* [DATA RECORDS]
------------
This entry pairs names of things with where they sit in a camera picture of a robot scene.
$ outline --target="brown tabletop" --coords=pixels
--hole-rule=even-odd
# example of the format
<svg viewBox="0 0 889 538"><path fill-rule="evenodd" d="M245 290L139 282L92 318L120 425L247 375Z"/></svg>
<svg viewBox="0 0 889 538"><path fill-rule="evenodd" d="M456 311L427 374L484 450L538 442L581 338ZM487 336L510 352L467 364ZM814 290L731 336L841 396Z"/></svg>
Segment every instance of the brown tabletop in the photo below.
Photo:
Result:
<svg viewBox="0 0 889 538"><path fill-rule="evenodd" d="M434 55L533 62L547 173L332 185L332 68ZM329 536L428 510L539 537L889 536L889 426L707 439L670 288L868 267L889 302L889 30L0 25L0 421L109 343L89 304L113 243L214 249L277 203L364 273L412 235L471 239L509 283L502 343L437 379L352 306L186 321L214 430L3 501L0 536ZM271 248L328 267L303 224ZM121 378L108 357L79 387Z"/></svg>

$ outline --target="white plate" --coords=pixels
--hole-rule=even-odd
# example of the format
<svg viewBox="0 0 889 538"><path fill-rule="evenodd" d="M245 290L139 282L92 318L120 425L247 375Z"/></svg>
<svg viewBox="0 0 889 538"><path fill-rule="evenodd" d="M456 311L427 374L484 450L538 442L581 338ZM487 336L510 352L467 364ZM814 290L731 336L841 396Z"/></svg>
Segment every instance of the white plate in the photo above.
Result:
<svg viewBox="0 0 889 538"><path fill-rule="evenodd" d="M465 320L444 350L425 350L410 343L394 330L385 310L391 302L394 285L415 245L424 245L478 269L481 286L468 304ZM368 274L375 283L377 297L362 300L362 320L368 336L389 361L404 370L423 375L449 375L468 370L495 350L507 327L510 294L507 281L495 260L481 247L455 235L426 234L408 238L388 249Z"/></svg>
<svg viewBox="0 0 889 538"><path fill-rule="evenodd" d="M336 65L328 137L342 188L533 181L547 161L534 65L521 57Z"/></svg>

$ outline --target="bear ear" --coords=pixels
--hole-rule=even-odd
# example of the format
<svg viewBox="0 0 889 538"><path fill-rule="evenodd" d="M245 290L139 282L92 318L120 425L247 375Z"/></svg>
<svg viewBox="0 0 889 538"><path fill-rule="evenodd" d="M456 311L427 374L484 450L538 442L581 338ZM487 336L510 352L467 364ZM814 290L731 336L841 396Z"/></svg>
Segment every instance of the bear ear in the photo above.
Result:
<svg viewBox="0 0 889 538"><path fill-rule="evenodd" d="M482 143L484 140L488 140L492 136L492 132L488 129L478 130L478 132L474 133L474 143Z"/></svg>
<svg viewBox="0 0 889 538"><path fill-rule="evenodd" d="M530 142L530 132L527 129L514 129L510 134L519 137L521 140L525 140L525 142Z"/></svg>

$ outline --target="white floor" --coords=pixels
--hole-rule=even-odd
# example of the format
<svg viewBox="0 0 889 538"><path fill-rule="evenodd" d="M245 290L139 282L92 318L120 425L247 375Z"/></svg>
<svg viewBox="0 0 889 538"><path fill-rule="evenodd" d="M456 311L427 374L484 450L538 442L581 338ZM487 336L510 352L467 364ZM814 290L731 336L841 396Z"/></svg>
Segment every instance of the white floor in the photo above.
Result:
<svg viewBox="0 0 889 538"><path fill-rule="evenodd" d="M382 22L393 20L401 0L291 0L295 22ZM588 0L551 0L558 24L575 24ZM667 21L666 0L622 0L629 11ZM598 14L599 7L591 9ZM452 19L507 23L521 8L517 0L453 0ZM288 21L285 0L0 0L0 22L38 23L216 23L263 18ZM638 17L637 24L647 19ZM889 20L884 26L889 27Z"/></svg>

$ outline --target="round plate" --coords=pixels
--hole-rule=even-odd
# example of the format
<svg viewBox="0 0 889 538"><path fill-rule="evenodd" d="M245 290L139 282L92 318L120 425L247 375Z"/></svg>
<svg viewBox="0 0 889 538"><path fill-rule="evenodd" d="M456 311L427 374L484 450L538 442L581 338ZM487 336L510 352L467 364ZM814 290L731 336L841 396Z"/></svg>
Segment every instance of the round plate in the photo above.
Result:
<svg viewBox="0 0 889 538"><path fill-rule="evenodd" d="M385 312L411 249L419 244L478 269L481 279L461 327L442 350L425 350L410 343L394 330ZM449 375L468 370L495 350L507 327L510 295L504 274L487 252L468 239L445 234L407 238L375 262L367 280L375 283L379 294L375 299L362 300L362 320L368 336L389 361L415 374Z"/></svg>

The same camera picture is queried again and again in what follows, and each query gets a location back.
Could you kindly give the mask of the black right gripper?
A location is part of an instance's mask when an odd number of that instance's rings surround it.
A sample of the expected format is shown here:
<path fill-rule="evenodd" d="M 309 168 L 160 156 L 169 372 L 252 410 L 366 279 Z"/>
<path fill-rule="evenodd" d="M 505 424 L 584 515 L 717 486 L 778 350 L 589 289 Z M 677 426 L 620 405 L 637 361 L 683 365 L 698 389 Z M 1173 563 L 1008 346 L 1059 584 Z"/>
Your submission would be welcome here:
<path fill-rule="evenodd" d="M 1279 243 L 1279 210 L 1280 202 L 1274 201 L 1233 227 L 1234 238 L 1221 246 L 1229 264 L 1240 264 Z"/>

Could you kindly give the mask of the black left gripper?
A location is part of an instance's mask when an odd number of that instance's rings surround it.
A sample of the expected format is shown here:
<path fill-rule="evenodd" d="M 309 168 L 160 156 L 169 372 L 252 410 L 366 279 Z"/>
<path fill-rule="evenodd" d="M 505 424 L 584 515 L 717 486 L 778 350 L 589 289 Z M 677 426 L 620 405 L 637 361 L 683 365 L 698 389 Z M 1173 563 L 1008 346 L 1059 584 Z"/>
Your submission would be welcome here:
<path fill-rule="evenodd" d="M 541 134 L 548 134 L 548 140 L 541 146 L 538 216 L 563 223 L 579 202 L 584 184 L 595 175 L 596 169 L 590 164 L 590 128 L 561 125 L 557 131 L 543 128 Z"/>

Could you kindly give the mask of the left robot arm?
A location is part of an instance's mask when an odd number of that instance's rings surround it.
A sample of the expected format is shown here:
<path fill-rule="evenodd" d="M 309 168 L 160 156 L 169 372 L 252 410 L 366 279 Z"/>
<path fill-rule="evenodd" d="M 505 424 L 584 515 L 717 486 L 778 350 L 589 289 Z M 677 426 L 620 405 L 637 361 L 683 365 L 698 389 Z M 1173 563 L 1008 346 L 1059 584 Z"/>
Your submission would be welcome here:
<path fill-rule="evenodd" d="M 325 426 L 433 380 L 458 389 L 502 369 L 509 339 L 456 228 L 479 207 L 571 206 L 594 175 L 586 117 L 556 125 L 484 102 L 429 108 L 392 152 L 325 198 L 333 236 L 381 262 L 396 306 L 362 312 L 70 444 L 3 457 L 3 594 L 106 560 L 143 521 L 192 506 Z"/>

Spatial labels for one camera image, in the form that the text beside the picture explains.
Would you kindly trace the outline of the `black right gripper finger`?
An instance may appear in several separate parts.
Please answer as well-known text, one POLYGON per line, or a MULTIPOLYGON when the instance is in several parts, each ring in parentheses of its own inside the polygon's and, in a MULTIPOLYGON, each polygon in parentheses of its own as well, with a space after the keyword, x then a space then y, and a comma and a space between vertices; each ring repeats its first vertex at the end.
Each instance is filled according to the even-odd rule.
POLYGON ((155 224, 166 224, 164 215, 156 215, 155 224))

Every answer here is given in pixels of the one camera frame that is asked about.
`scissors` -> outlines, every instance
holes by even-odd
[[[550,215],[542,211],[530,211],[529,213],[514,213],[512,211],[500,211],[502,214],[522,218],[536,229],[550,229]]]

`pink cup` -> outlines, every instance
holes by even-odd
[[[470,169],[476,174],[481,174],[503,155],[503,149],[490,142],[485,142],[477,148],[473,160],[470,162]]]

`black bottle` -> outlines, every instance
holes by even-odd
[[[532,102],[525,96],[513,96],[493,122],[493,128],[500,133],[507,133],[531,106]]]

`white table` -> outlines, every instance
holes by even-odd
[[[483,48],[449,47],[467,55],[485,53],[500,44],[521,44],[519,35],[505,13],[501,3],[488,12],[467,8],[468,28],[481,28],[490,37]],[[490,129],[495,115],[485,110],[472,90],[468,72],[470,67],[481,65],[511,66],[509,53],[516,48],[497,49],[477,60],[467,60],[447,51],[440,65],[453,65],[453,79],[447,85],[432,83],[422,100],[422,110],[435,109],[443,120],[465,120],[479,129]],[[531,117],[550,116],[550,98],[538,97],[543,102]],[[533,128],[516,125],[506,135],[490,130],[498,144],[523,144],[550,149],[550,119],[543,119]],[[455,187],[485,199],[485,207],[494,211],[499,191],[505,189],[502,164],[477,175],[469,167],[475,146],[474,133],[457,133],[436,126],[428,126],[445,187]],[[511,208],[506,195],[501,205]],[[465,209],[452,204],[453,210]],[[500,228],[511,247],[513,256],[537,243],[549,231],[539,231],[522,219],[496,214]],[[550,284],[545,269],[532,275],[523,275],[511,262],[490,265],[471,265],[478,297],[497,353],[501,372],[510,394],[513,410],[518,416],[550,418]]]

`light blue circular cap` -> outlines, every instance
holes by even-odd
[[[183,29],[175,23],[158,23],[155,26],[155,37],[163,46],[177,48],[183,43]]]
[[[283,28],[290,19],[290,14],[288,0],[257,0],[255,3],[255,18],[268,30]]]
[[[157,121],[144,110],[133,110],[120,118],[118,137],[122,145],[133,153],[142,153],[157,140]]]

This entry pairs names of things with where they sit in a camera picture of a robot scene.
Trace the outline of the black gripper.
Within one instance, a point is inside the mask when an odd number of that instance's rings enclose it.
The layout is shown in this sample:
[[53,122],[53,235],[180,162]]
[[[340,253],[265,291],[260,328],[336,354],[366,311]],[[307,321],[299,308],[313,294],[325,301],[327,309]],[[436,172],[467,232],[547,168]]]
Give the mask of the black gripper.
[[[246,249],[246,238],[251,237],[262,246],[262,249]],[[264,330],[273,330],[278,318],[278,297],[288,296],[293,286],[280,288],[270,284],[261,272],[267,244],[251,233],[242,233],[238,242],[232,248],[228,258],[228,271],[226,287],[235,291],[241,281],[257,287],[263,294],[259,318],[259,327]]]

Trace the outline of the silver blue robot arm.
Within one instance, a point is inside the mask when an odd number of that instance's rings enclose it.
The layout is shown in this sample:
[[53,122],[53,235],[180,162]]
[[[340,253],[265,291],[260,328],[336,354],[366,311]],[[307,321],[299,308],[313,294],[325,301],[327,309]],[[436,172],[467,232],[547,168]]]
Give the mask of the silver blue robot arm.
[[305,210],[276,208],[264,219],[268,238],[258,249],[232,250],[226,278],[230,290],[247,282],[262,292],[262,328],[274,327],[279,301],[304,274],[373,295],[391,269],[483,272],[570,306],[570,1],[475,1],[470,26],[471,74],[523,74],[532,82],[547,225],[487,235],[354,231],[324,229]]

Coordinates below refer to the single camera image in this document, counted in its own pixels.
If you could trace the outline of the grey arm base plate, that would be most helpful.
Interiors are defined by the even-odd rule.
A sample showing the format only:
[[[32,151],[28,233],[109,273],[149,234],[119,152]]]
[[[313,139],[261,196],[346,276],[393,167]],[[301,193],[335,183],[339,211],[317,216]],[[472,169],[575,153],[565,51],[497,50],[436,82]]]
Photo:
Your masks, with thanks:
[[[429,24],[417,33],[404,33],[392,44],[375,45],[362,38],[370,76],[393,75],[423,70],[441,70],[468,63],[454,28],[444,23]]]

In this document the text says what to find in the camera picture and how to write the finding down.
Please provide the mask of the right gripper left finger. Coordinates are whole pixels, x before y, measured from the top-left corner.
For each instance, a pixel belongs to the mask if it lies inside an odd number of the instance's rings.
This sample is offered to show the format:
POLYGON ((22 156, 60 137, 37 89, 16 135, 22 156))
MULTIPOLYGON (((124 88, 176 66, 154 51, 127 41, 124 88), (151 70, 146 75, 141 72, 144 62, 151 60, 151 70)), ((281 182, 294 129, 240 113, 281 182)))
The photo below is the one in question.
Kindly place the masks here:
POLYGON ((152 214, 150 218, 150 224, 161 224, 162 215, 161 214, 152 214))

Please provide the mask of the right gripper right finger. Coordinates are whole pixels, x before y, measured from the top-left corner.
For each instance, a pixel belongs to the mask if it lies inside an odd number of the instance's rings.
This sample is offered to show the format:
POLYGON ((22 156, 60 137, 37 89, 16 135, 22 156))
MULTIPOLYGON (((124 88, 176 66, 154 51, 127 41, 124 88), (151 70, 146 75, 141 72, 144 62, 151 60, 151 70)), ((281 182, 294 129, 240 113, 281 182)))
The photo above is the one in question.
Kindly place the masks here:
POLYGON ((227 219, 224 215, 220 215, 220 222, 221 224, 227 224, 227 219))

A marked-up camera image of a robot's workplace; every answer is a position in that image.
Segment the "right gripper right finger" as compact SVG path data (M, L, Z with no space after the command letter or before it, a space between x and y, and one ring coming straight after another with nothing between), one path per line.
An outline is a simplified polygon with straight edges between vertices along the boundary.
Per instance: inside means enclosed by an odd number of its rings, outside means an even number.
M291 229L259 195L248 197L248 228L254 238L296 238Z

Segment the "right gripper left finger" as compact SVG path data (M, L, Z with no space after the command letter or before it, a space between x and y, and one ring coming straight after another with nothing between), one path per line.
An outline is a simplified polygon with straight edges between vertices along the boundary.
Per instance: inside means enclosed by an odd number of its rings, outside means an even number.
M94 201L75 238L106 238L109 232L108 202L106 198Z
------------
* [ASSIGNED TASK] Go through the preceding material and copy each line that has the word "outlines".

* [REPLY]
`scissors` -> outlines, every instance
`pink cup` -> outlines, every instance
`black bottle` -> outlines, every instance
`white table` -> outlines, every instance
`light blue circular cap` -> outlines, every instance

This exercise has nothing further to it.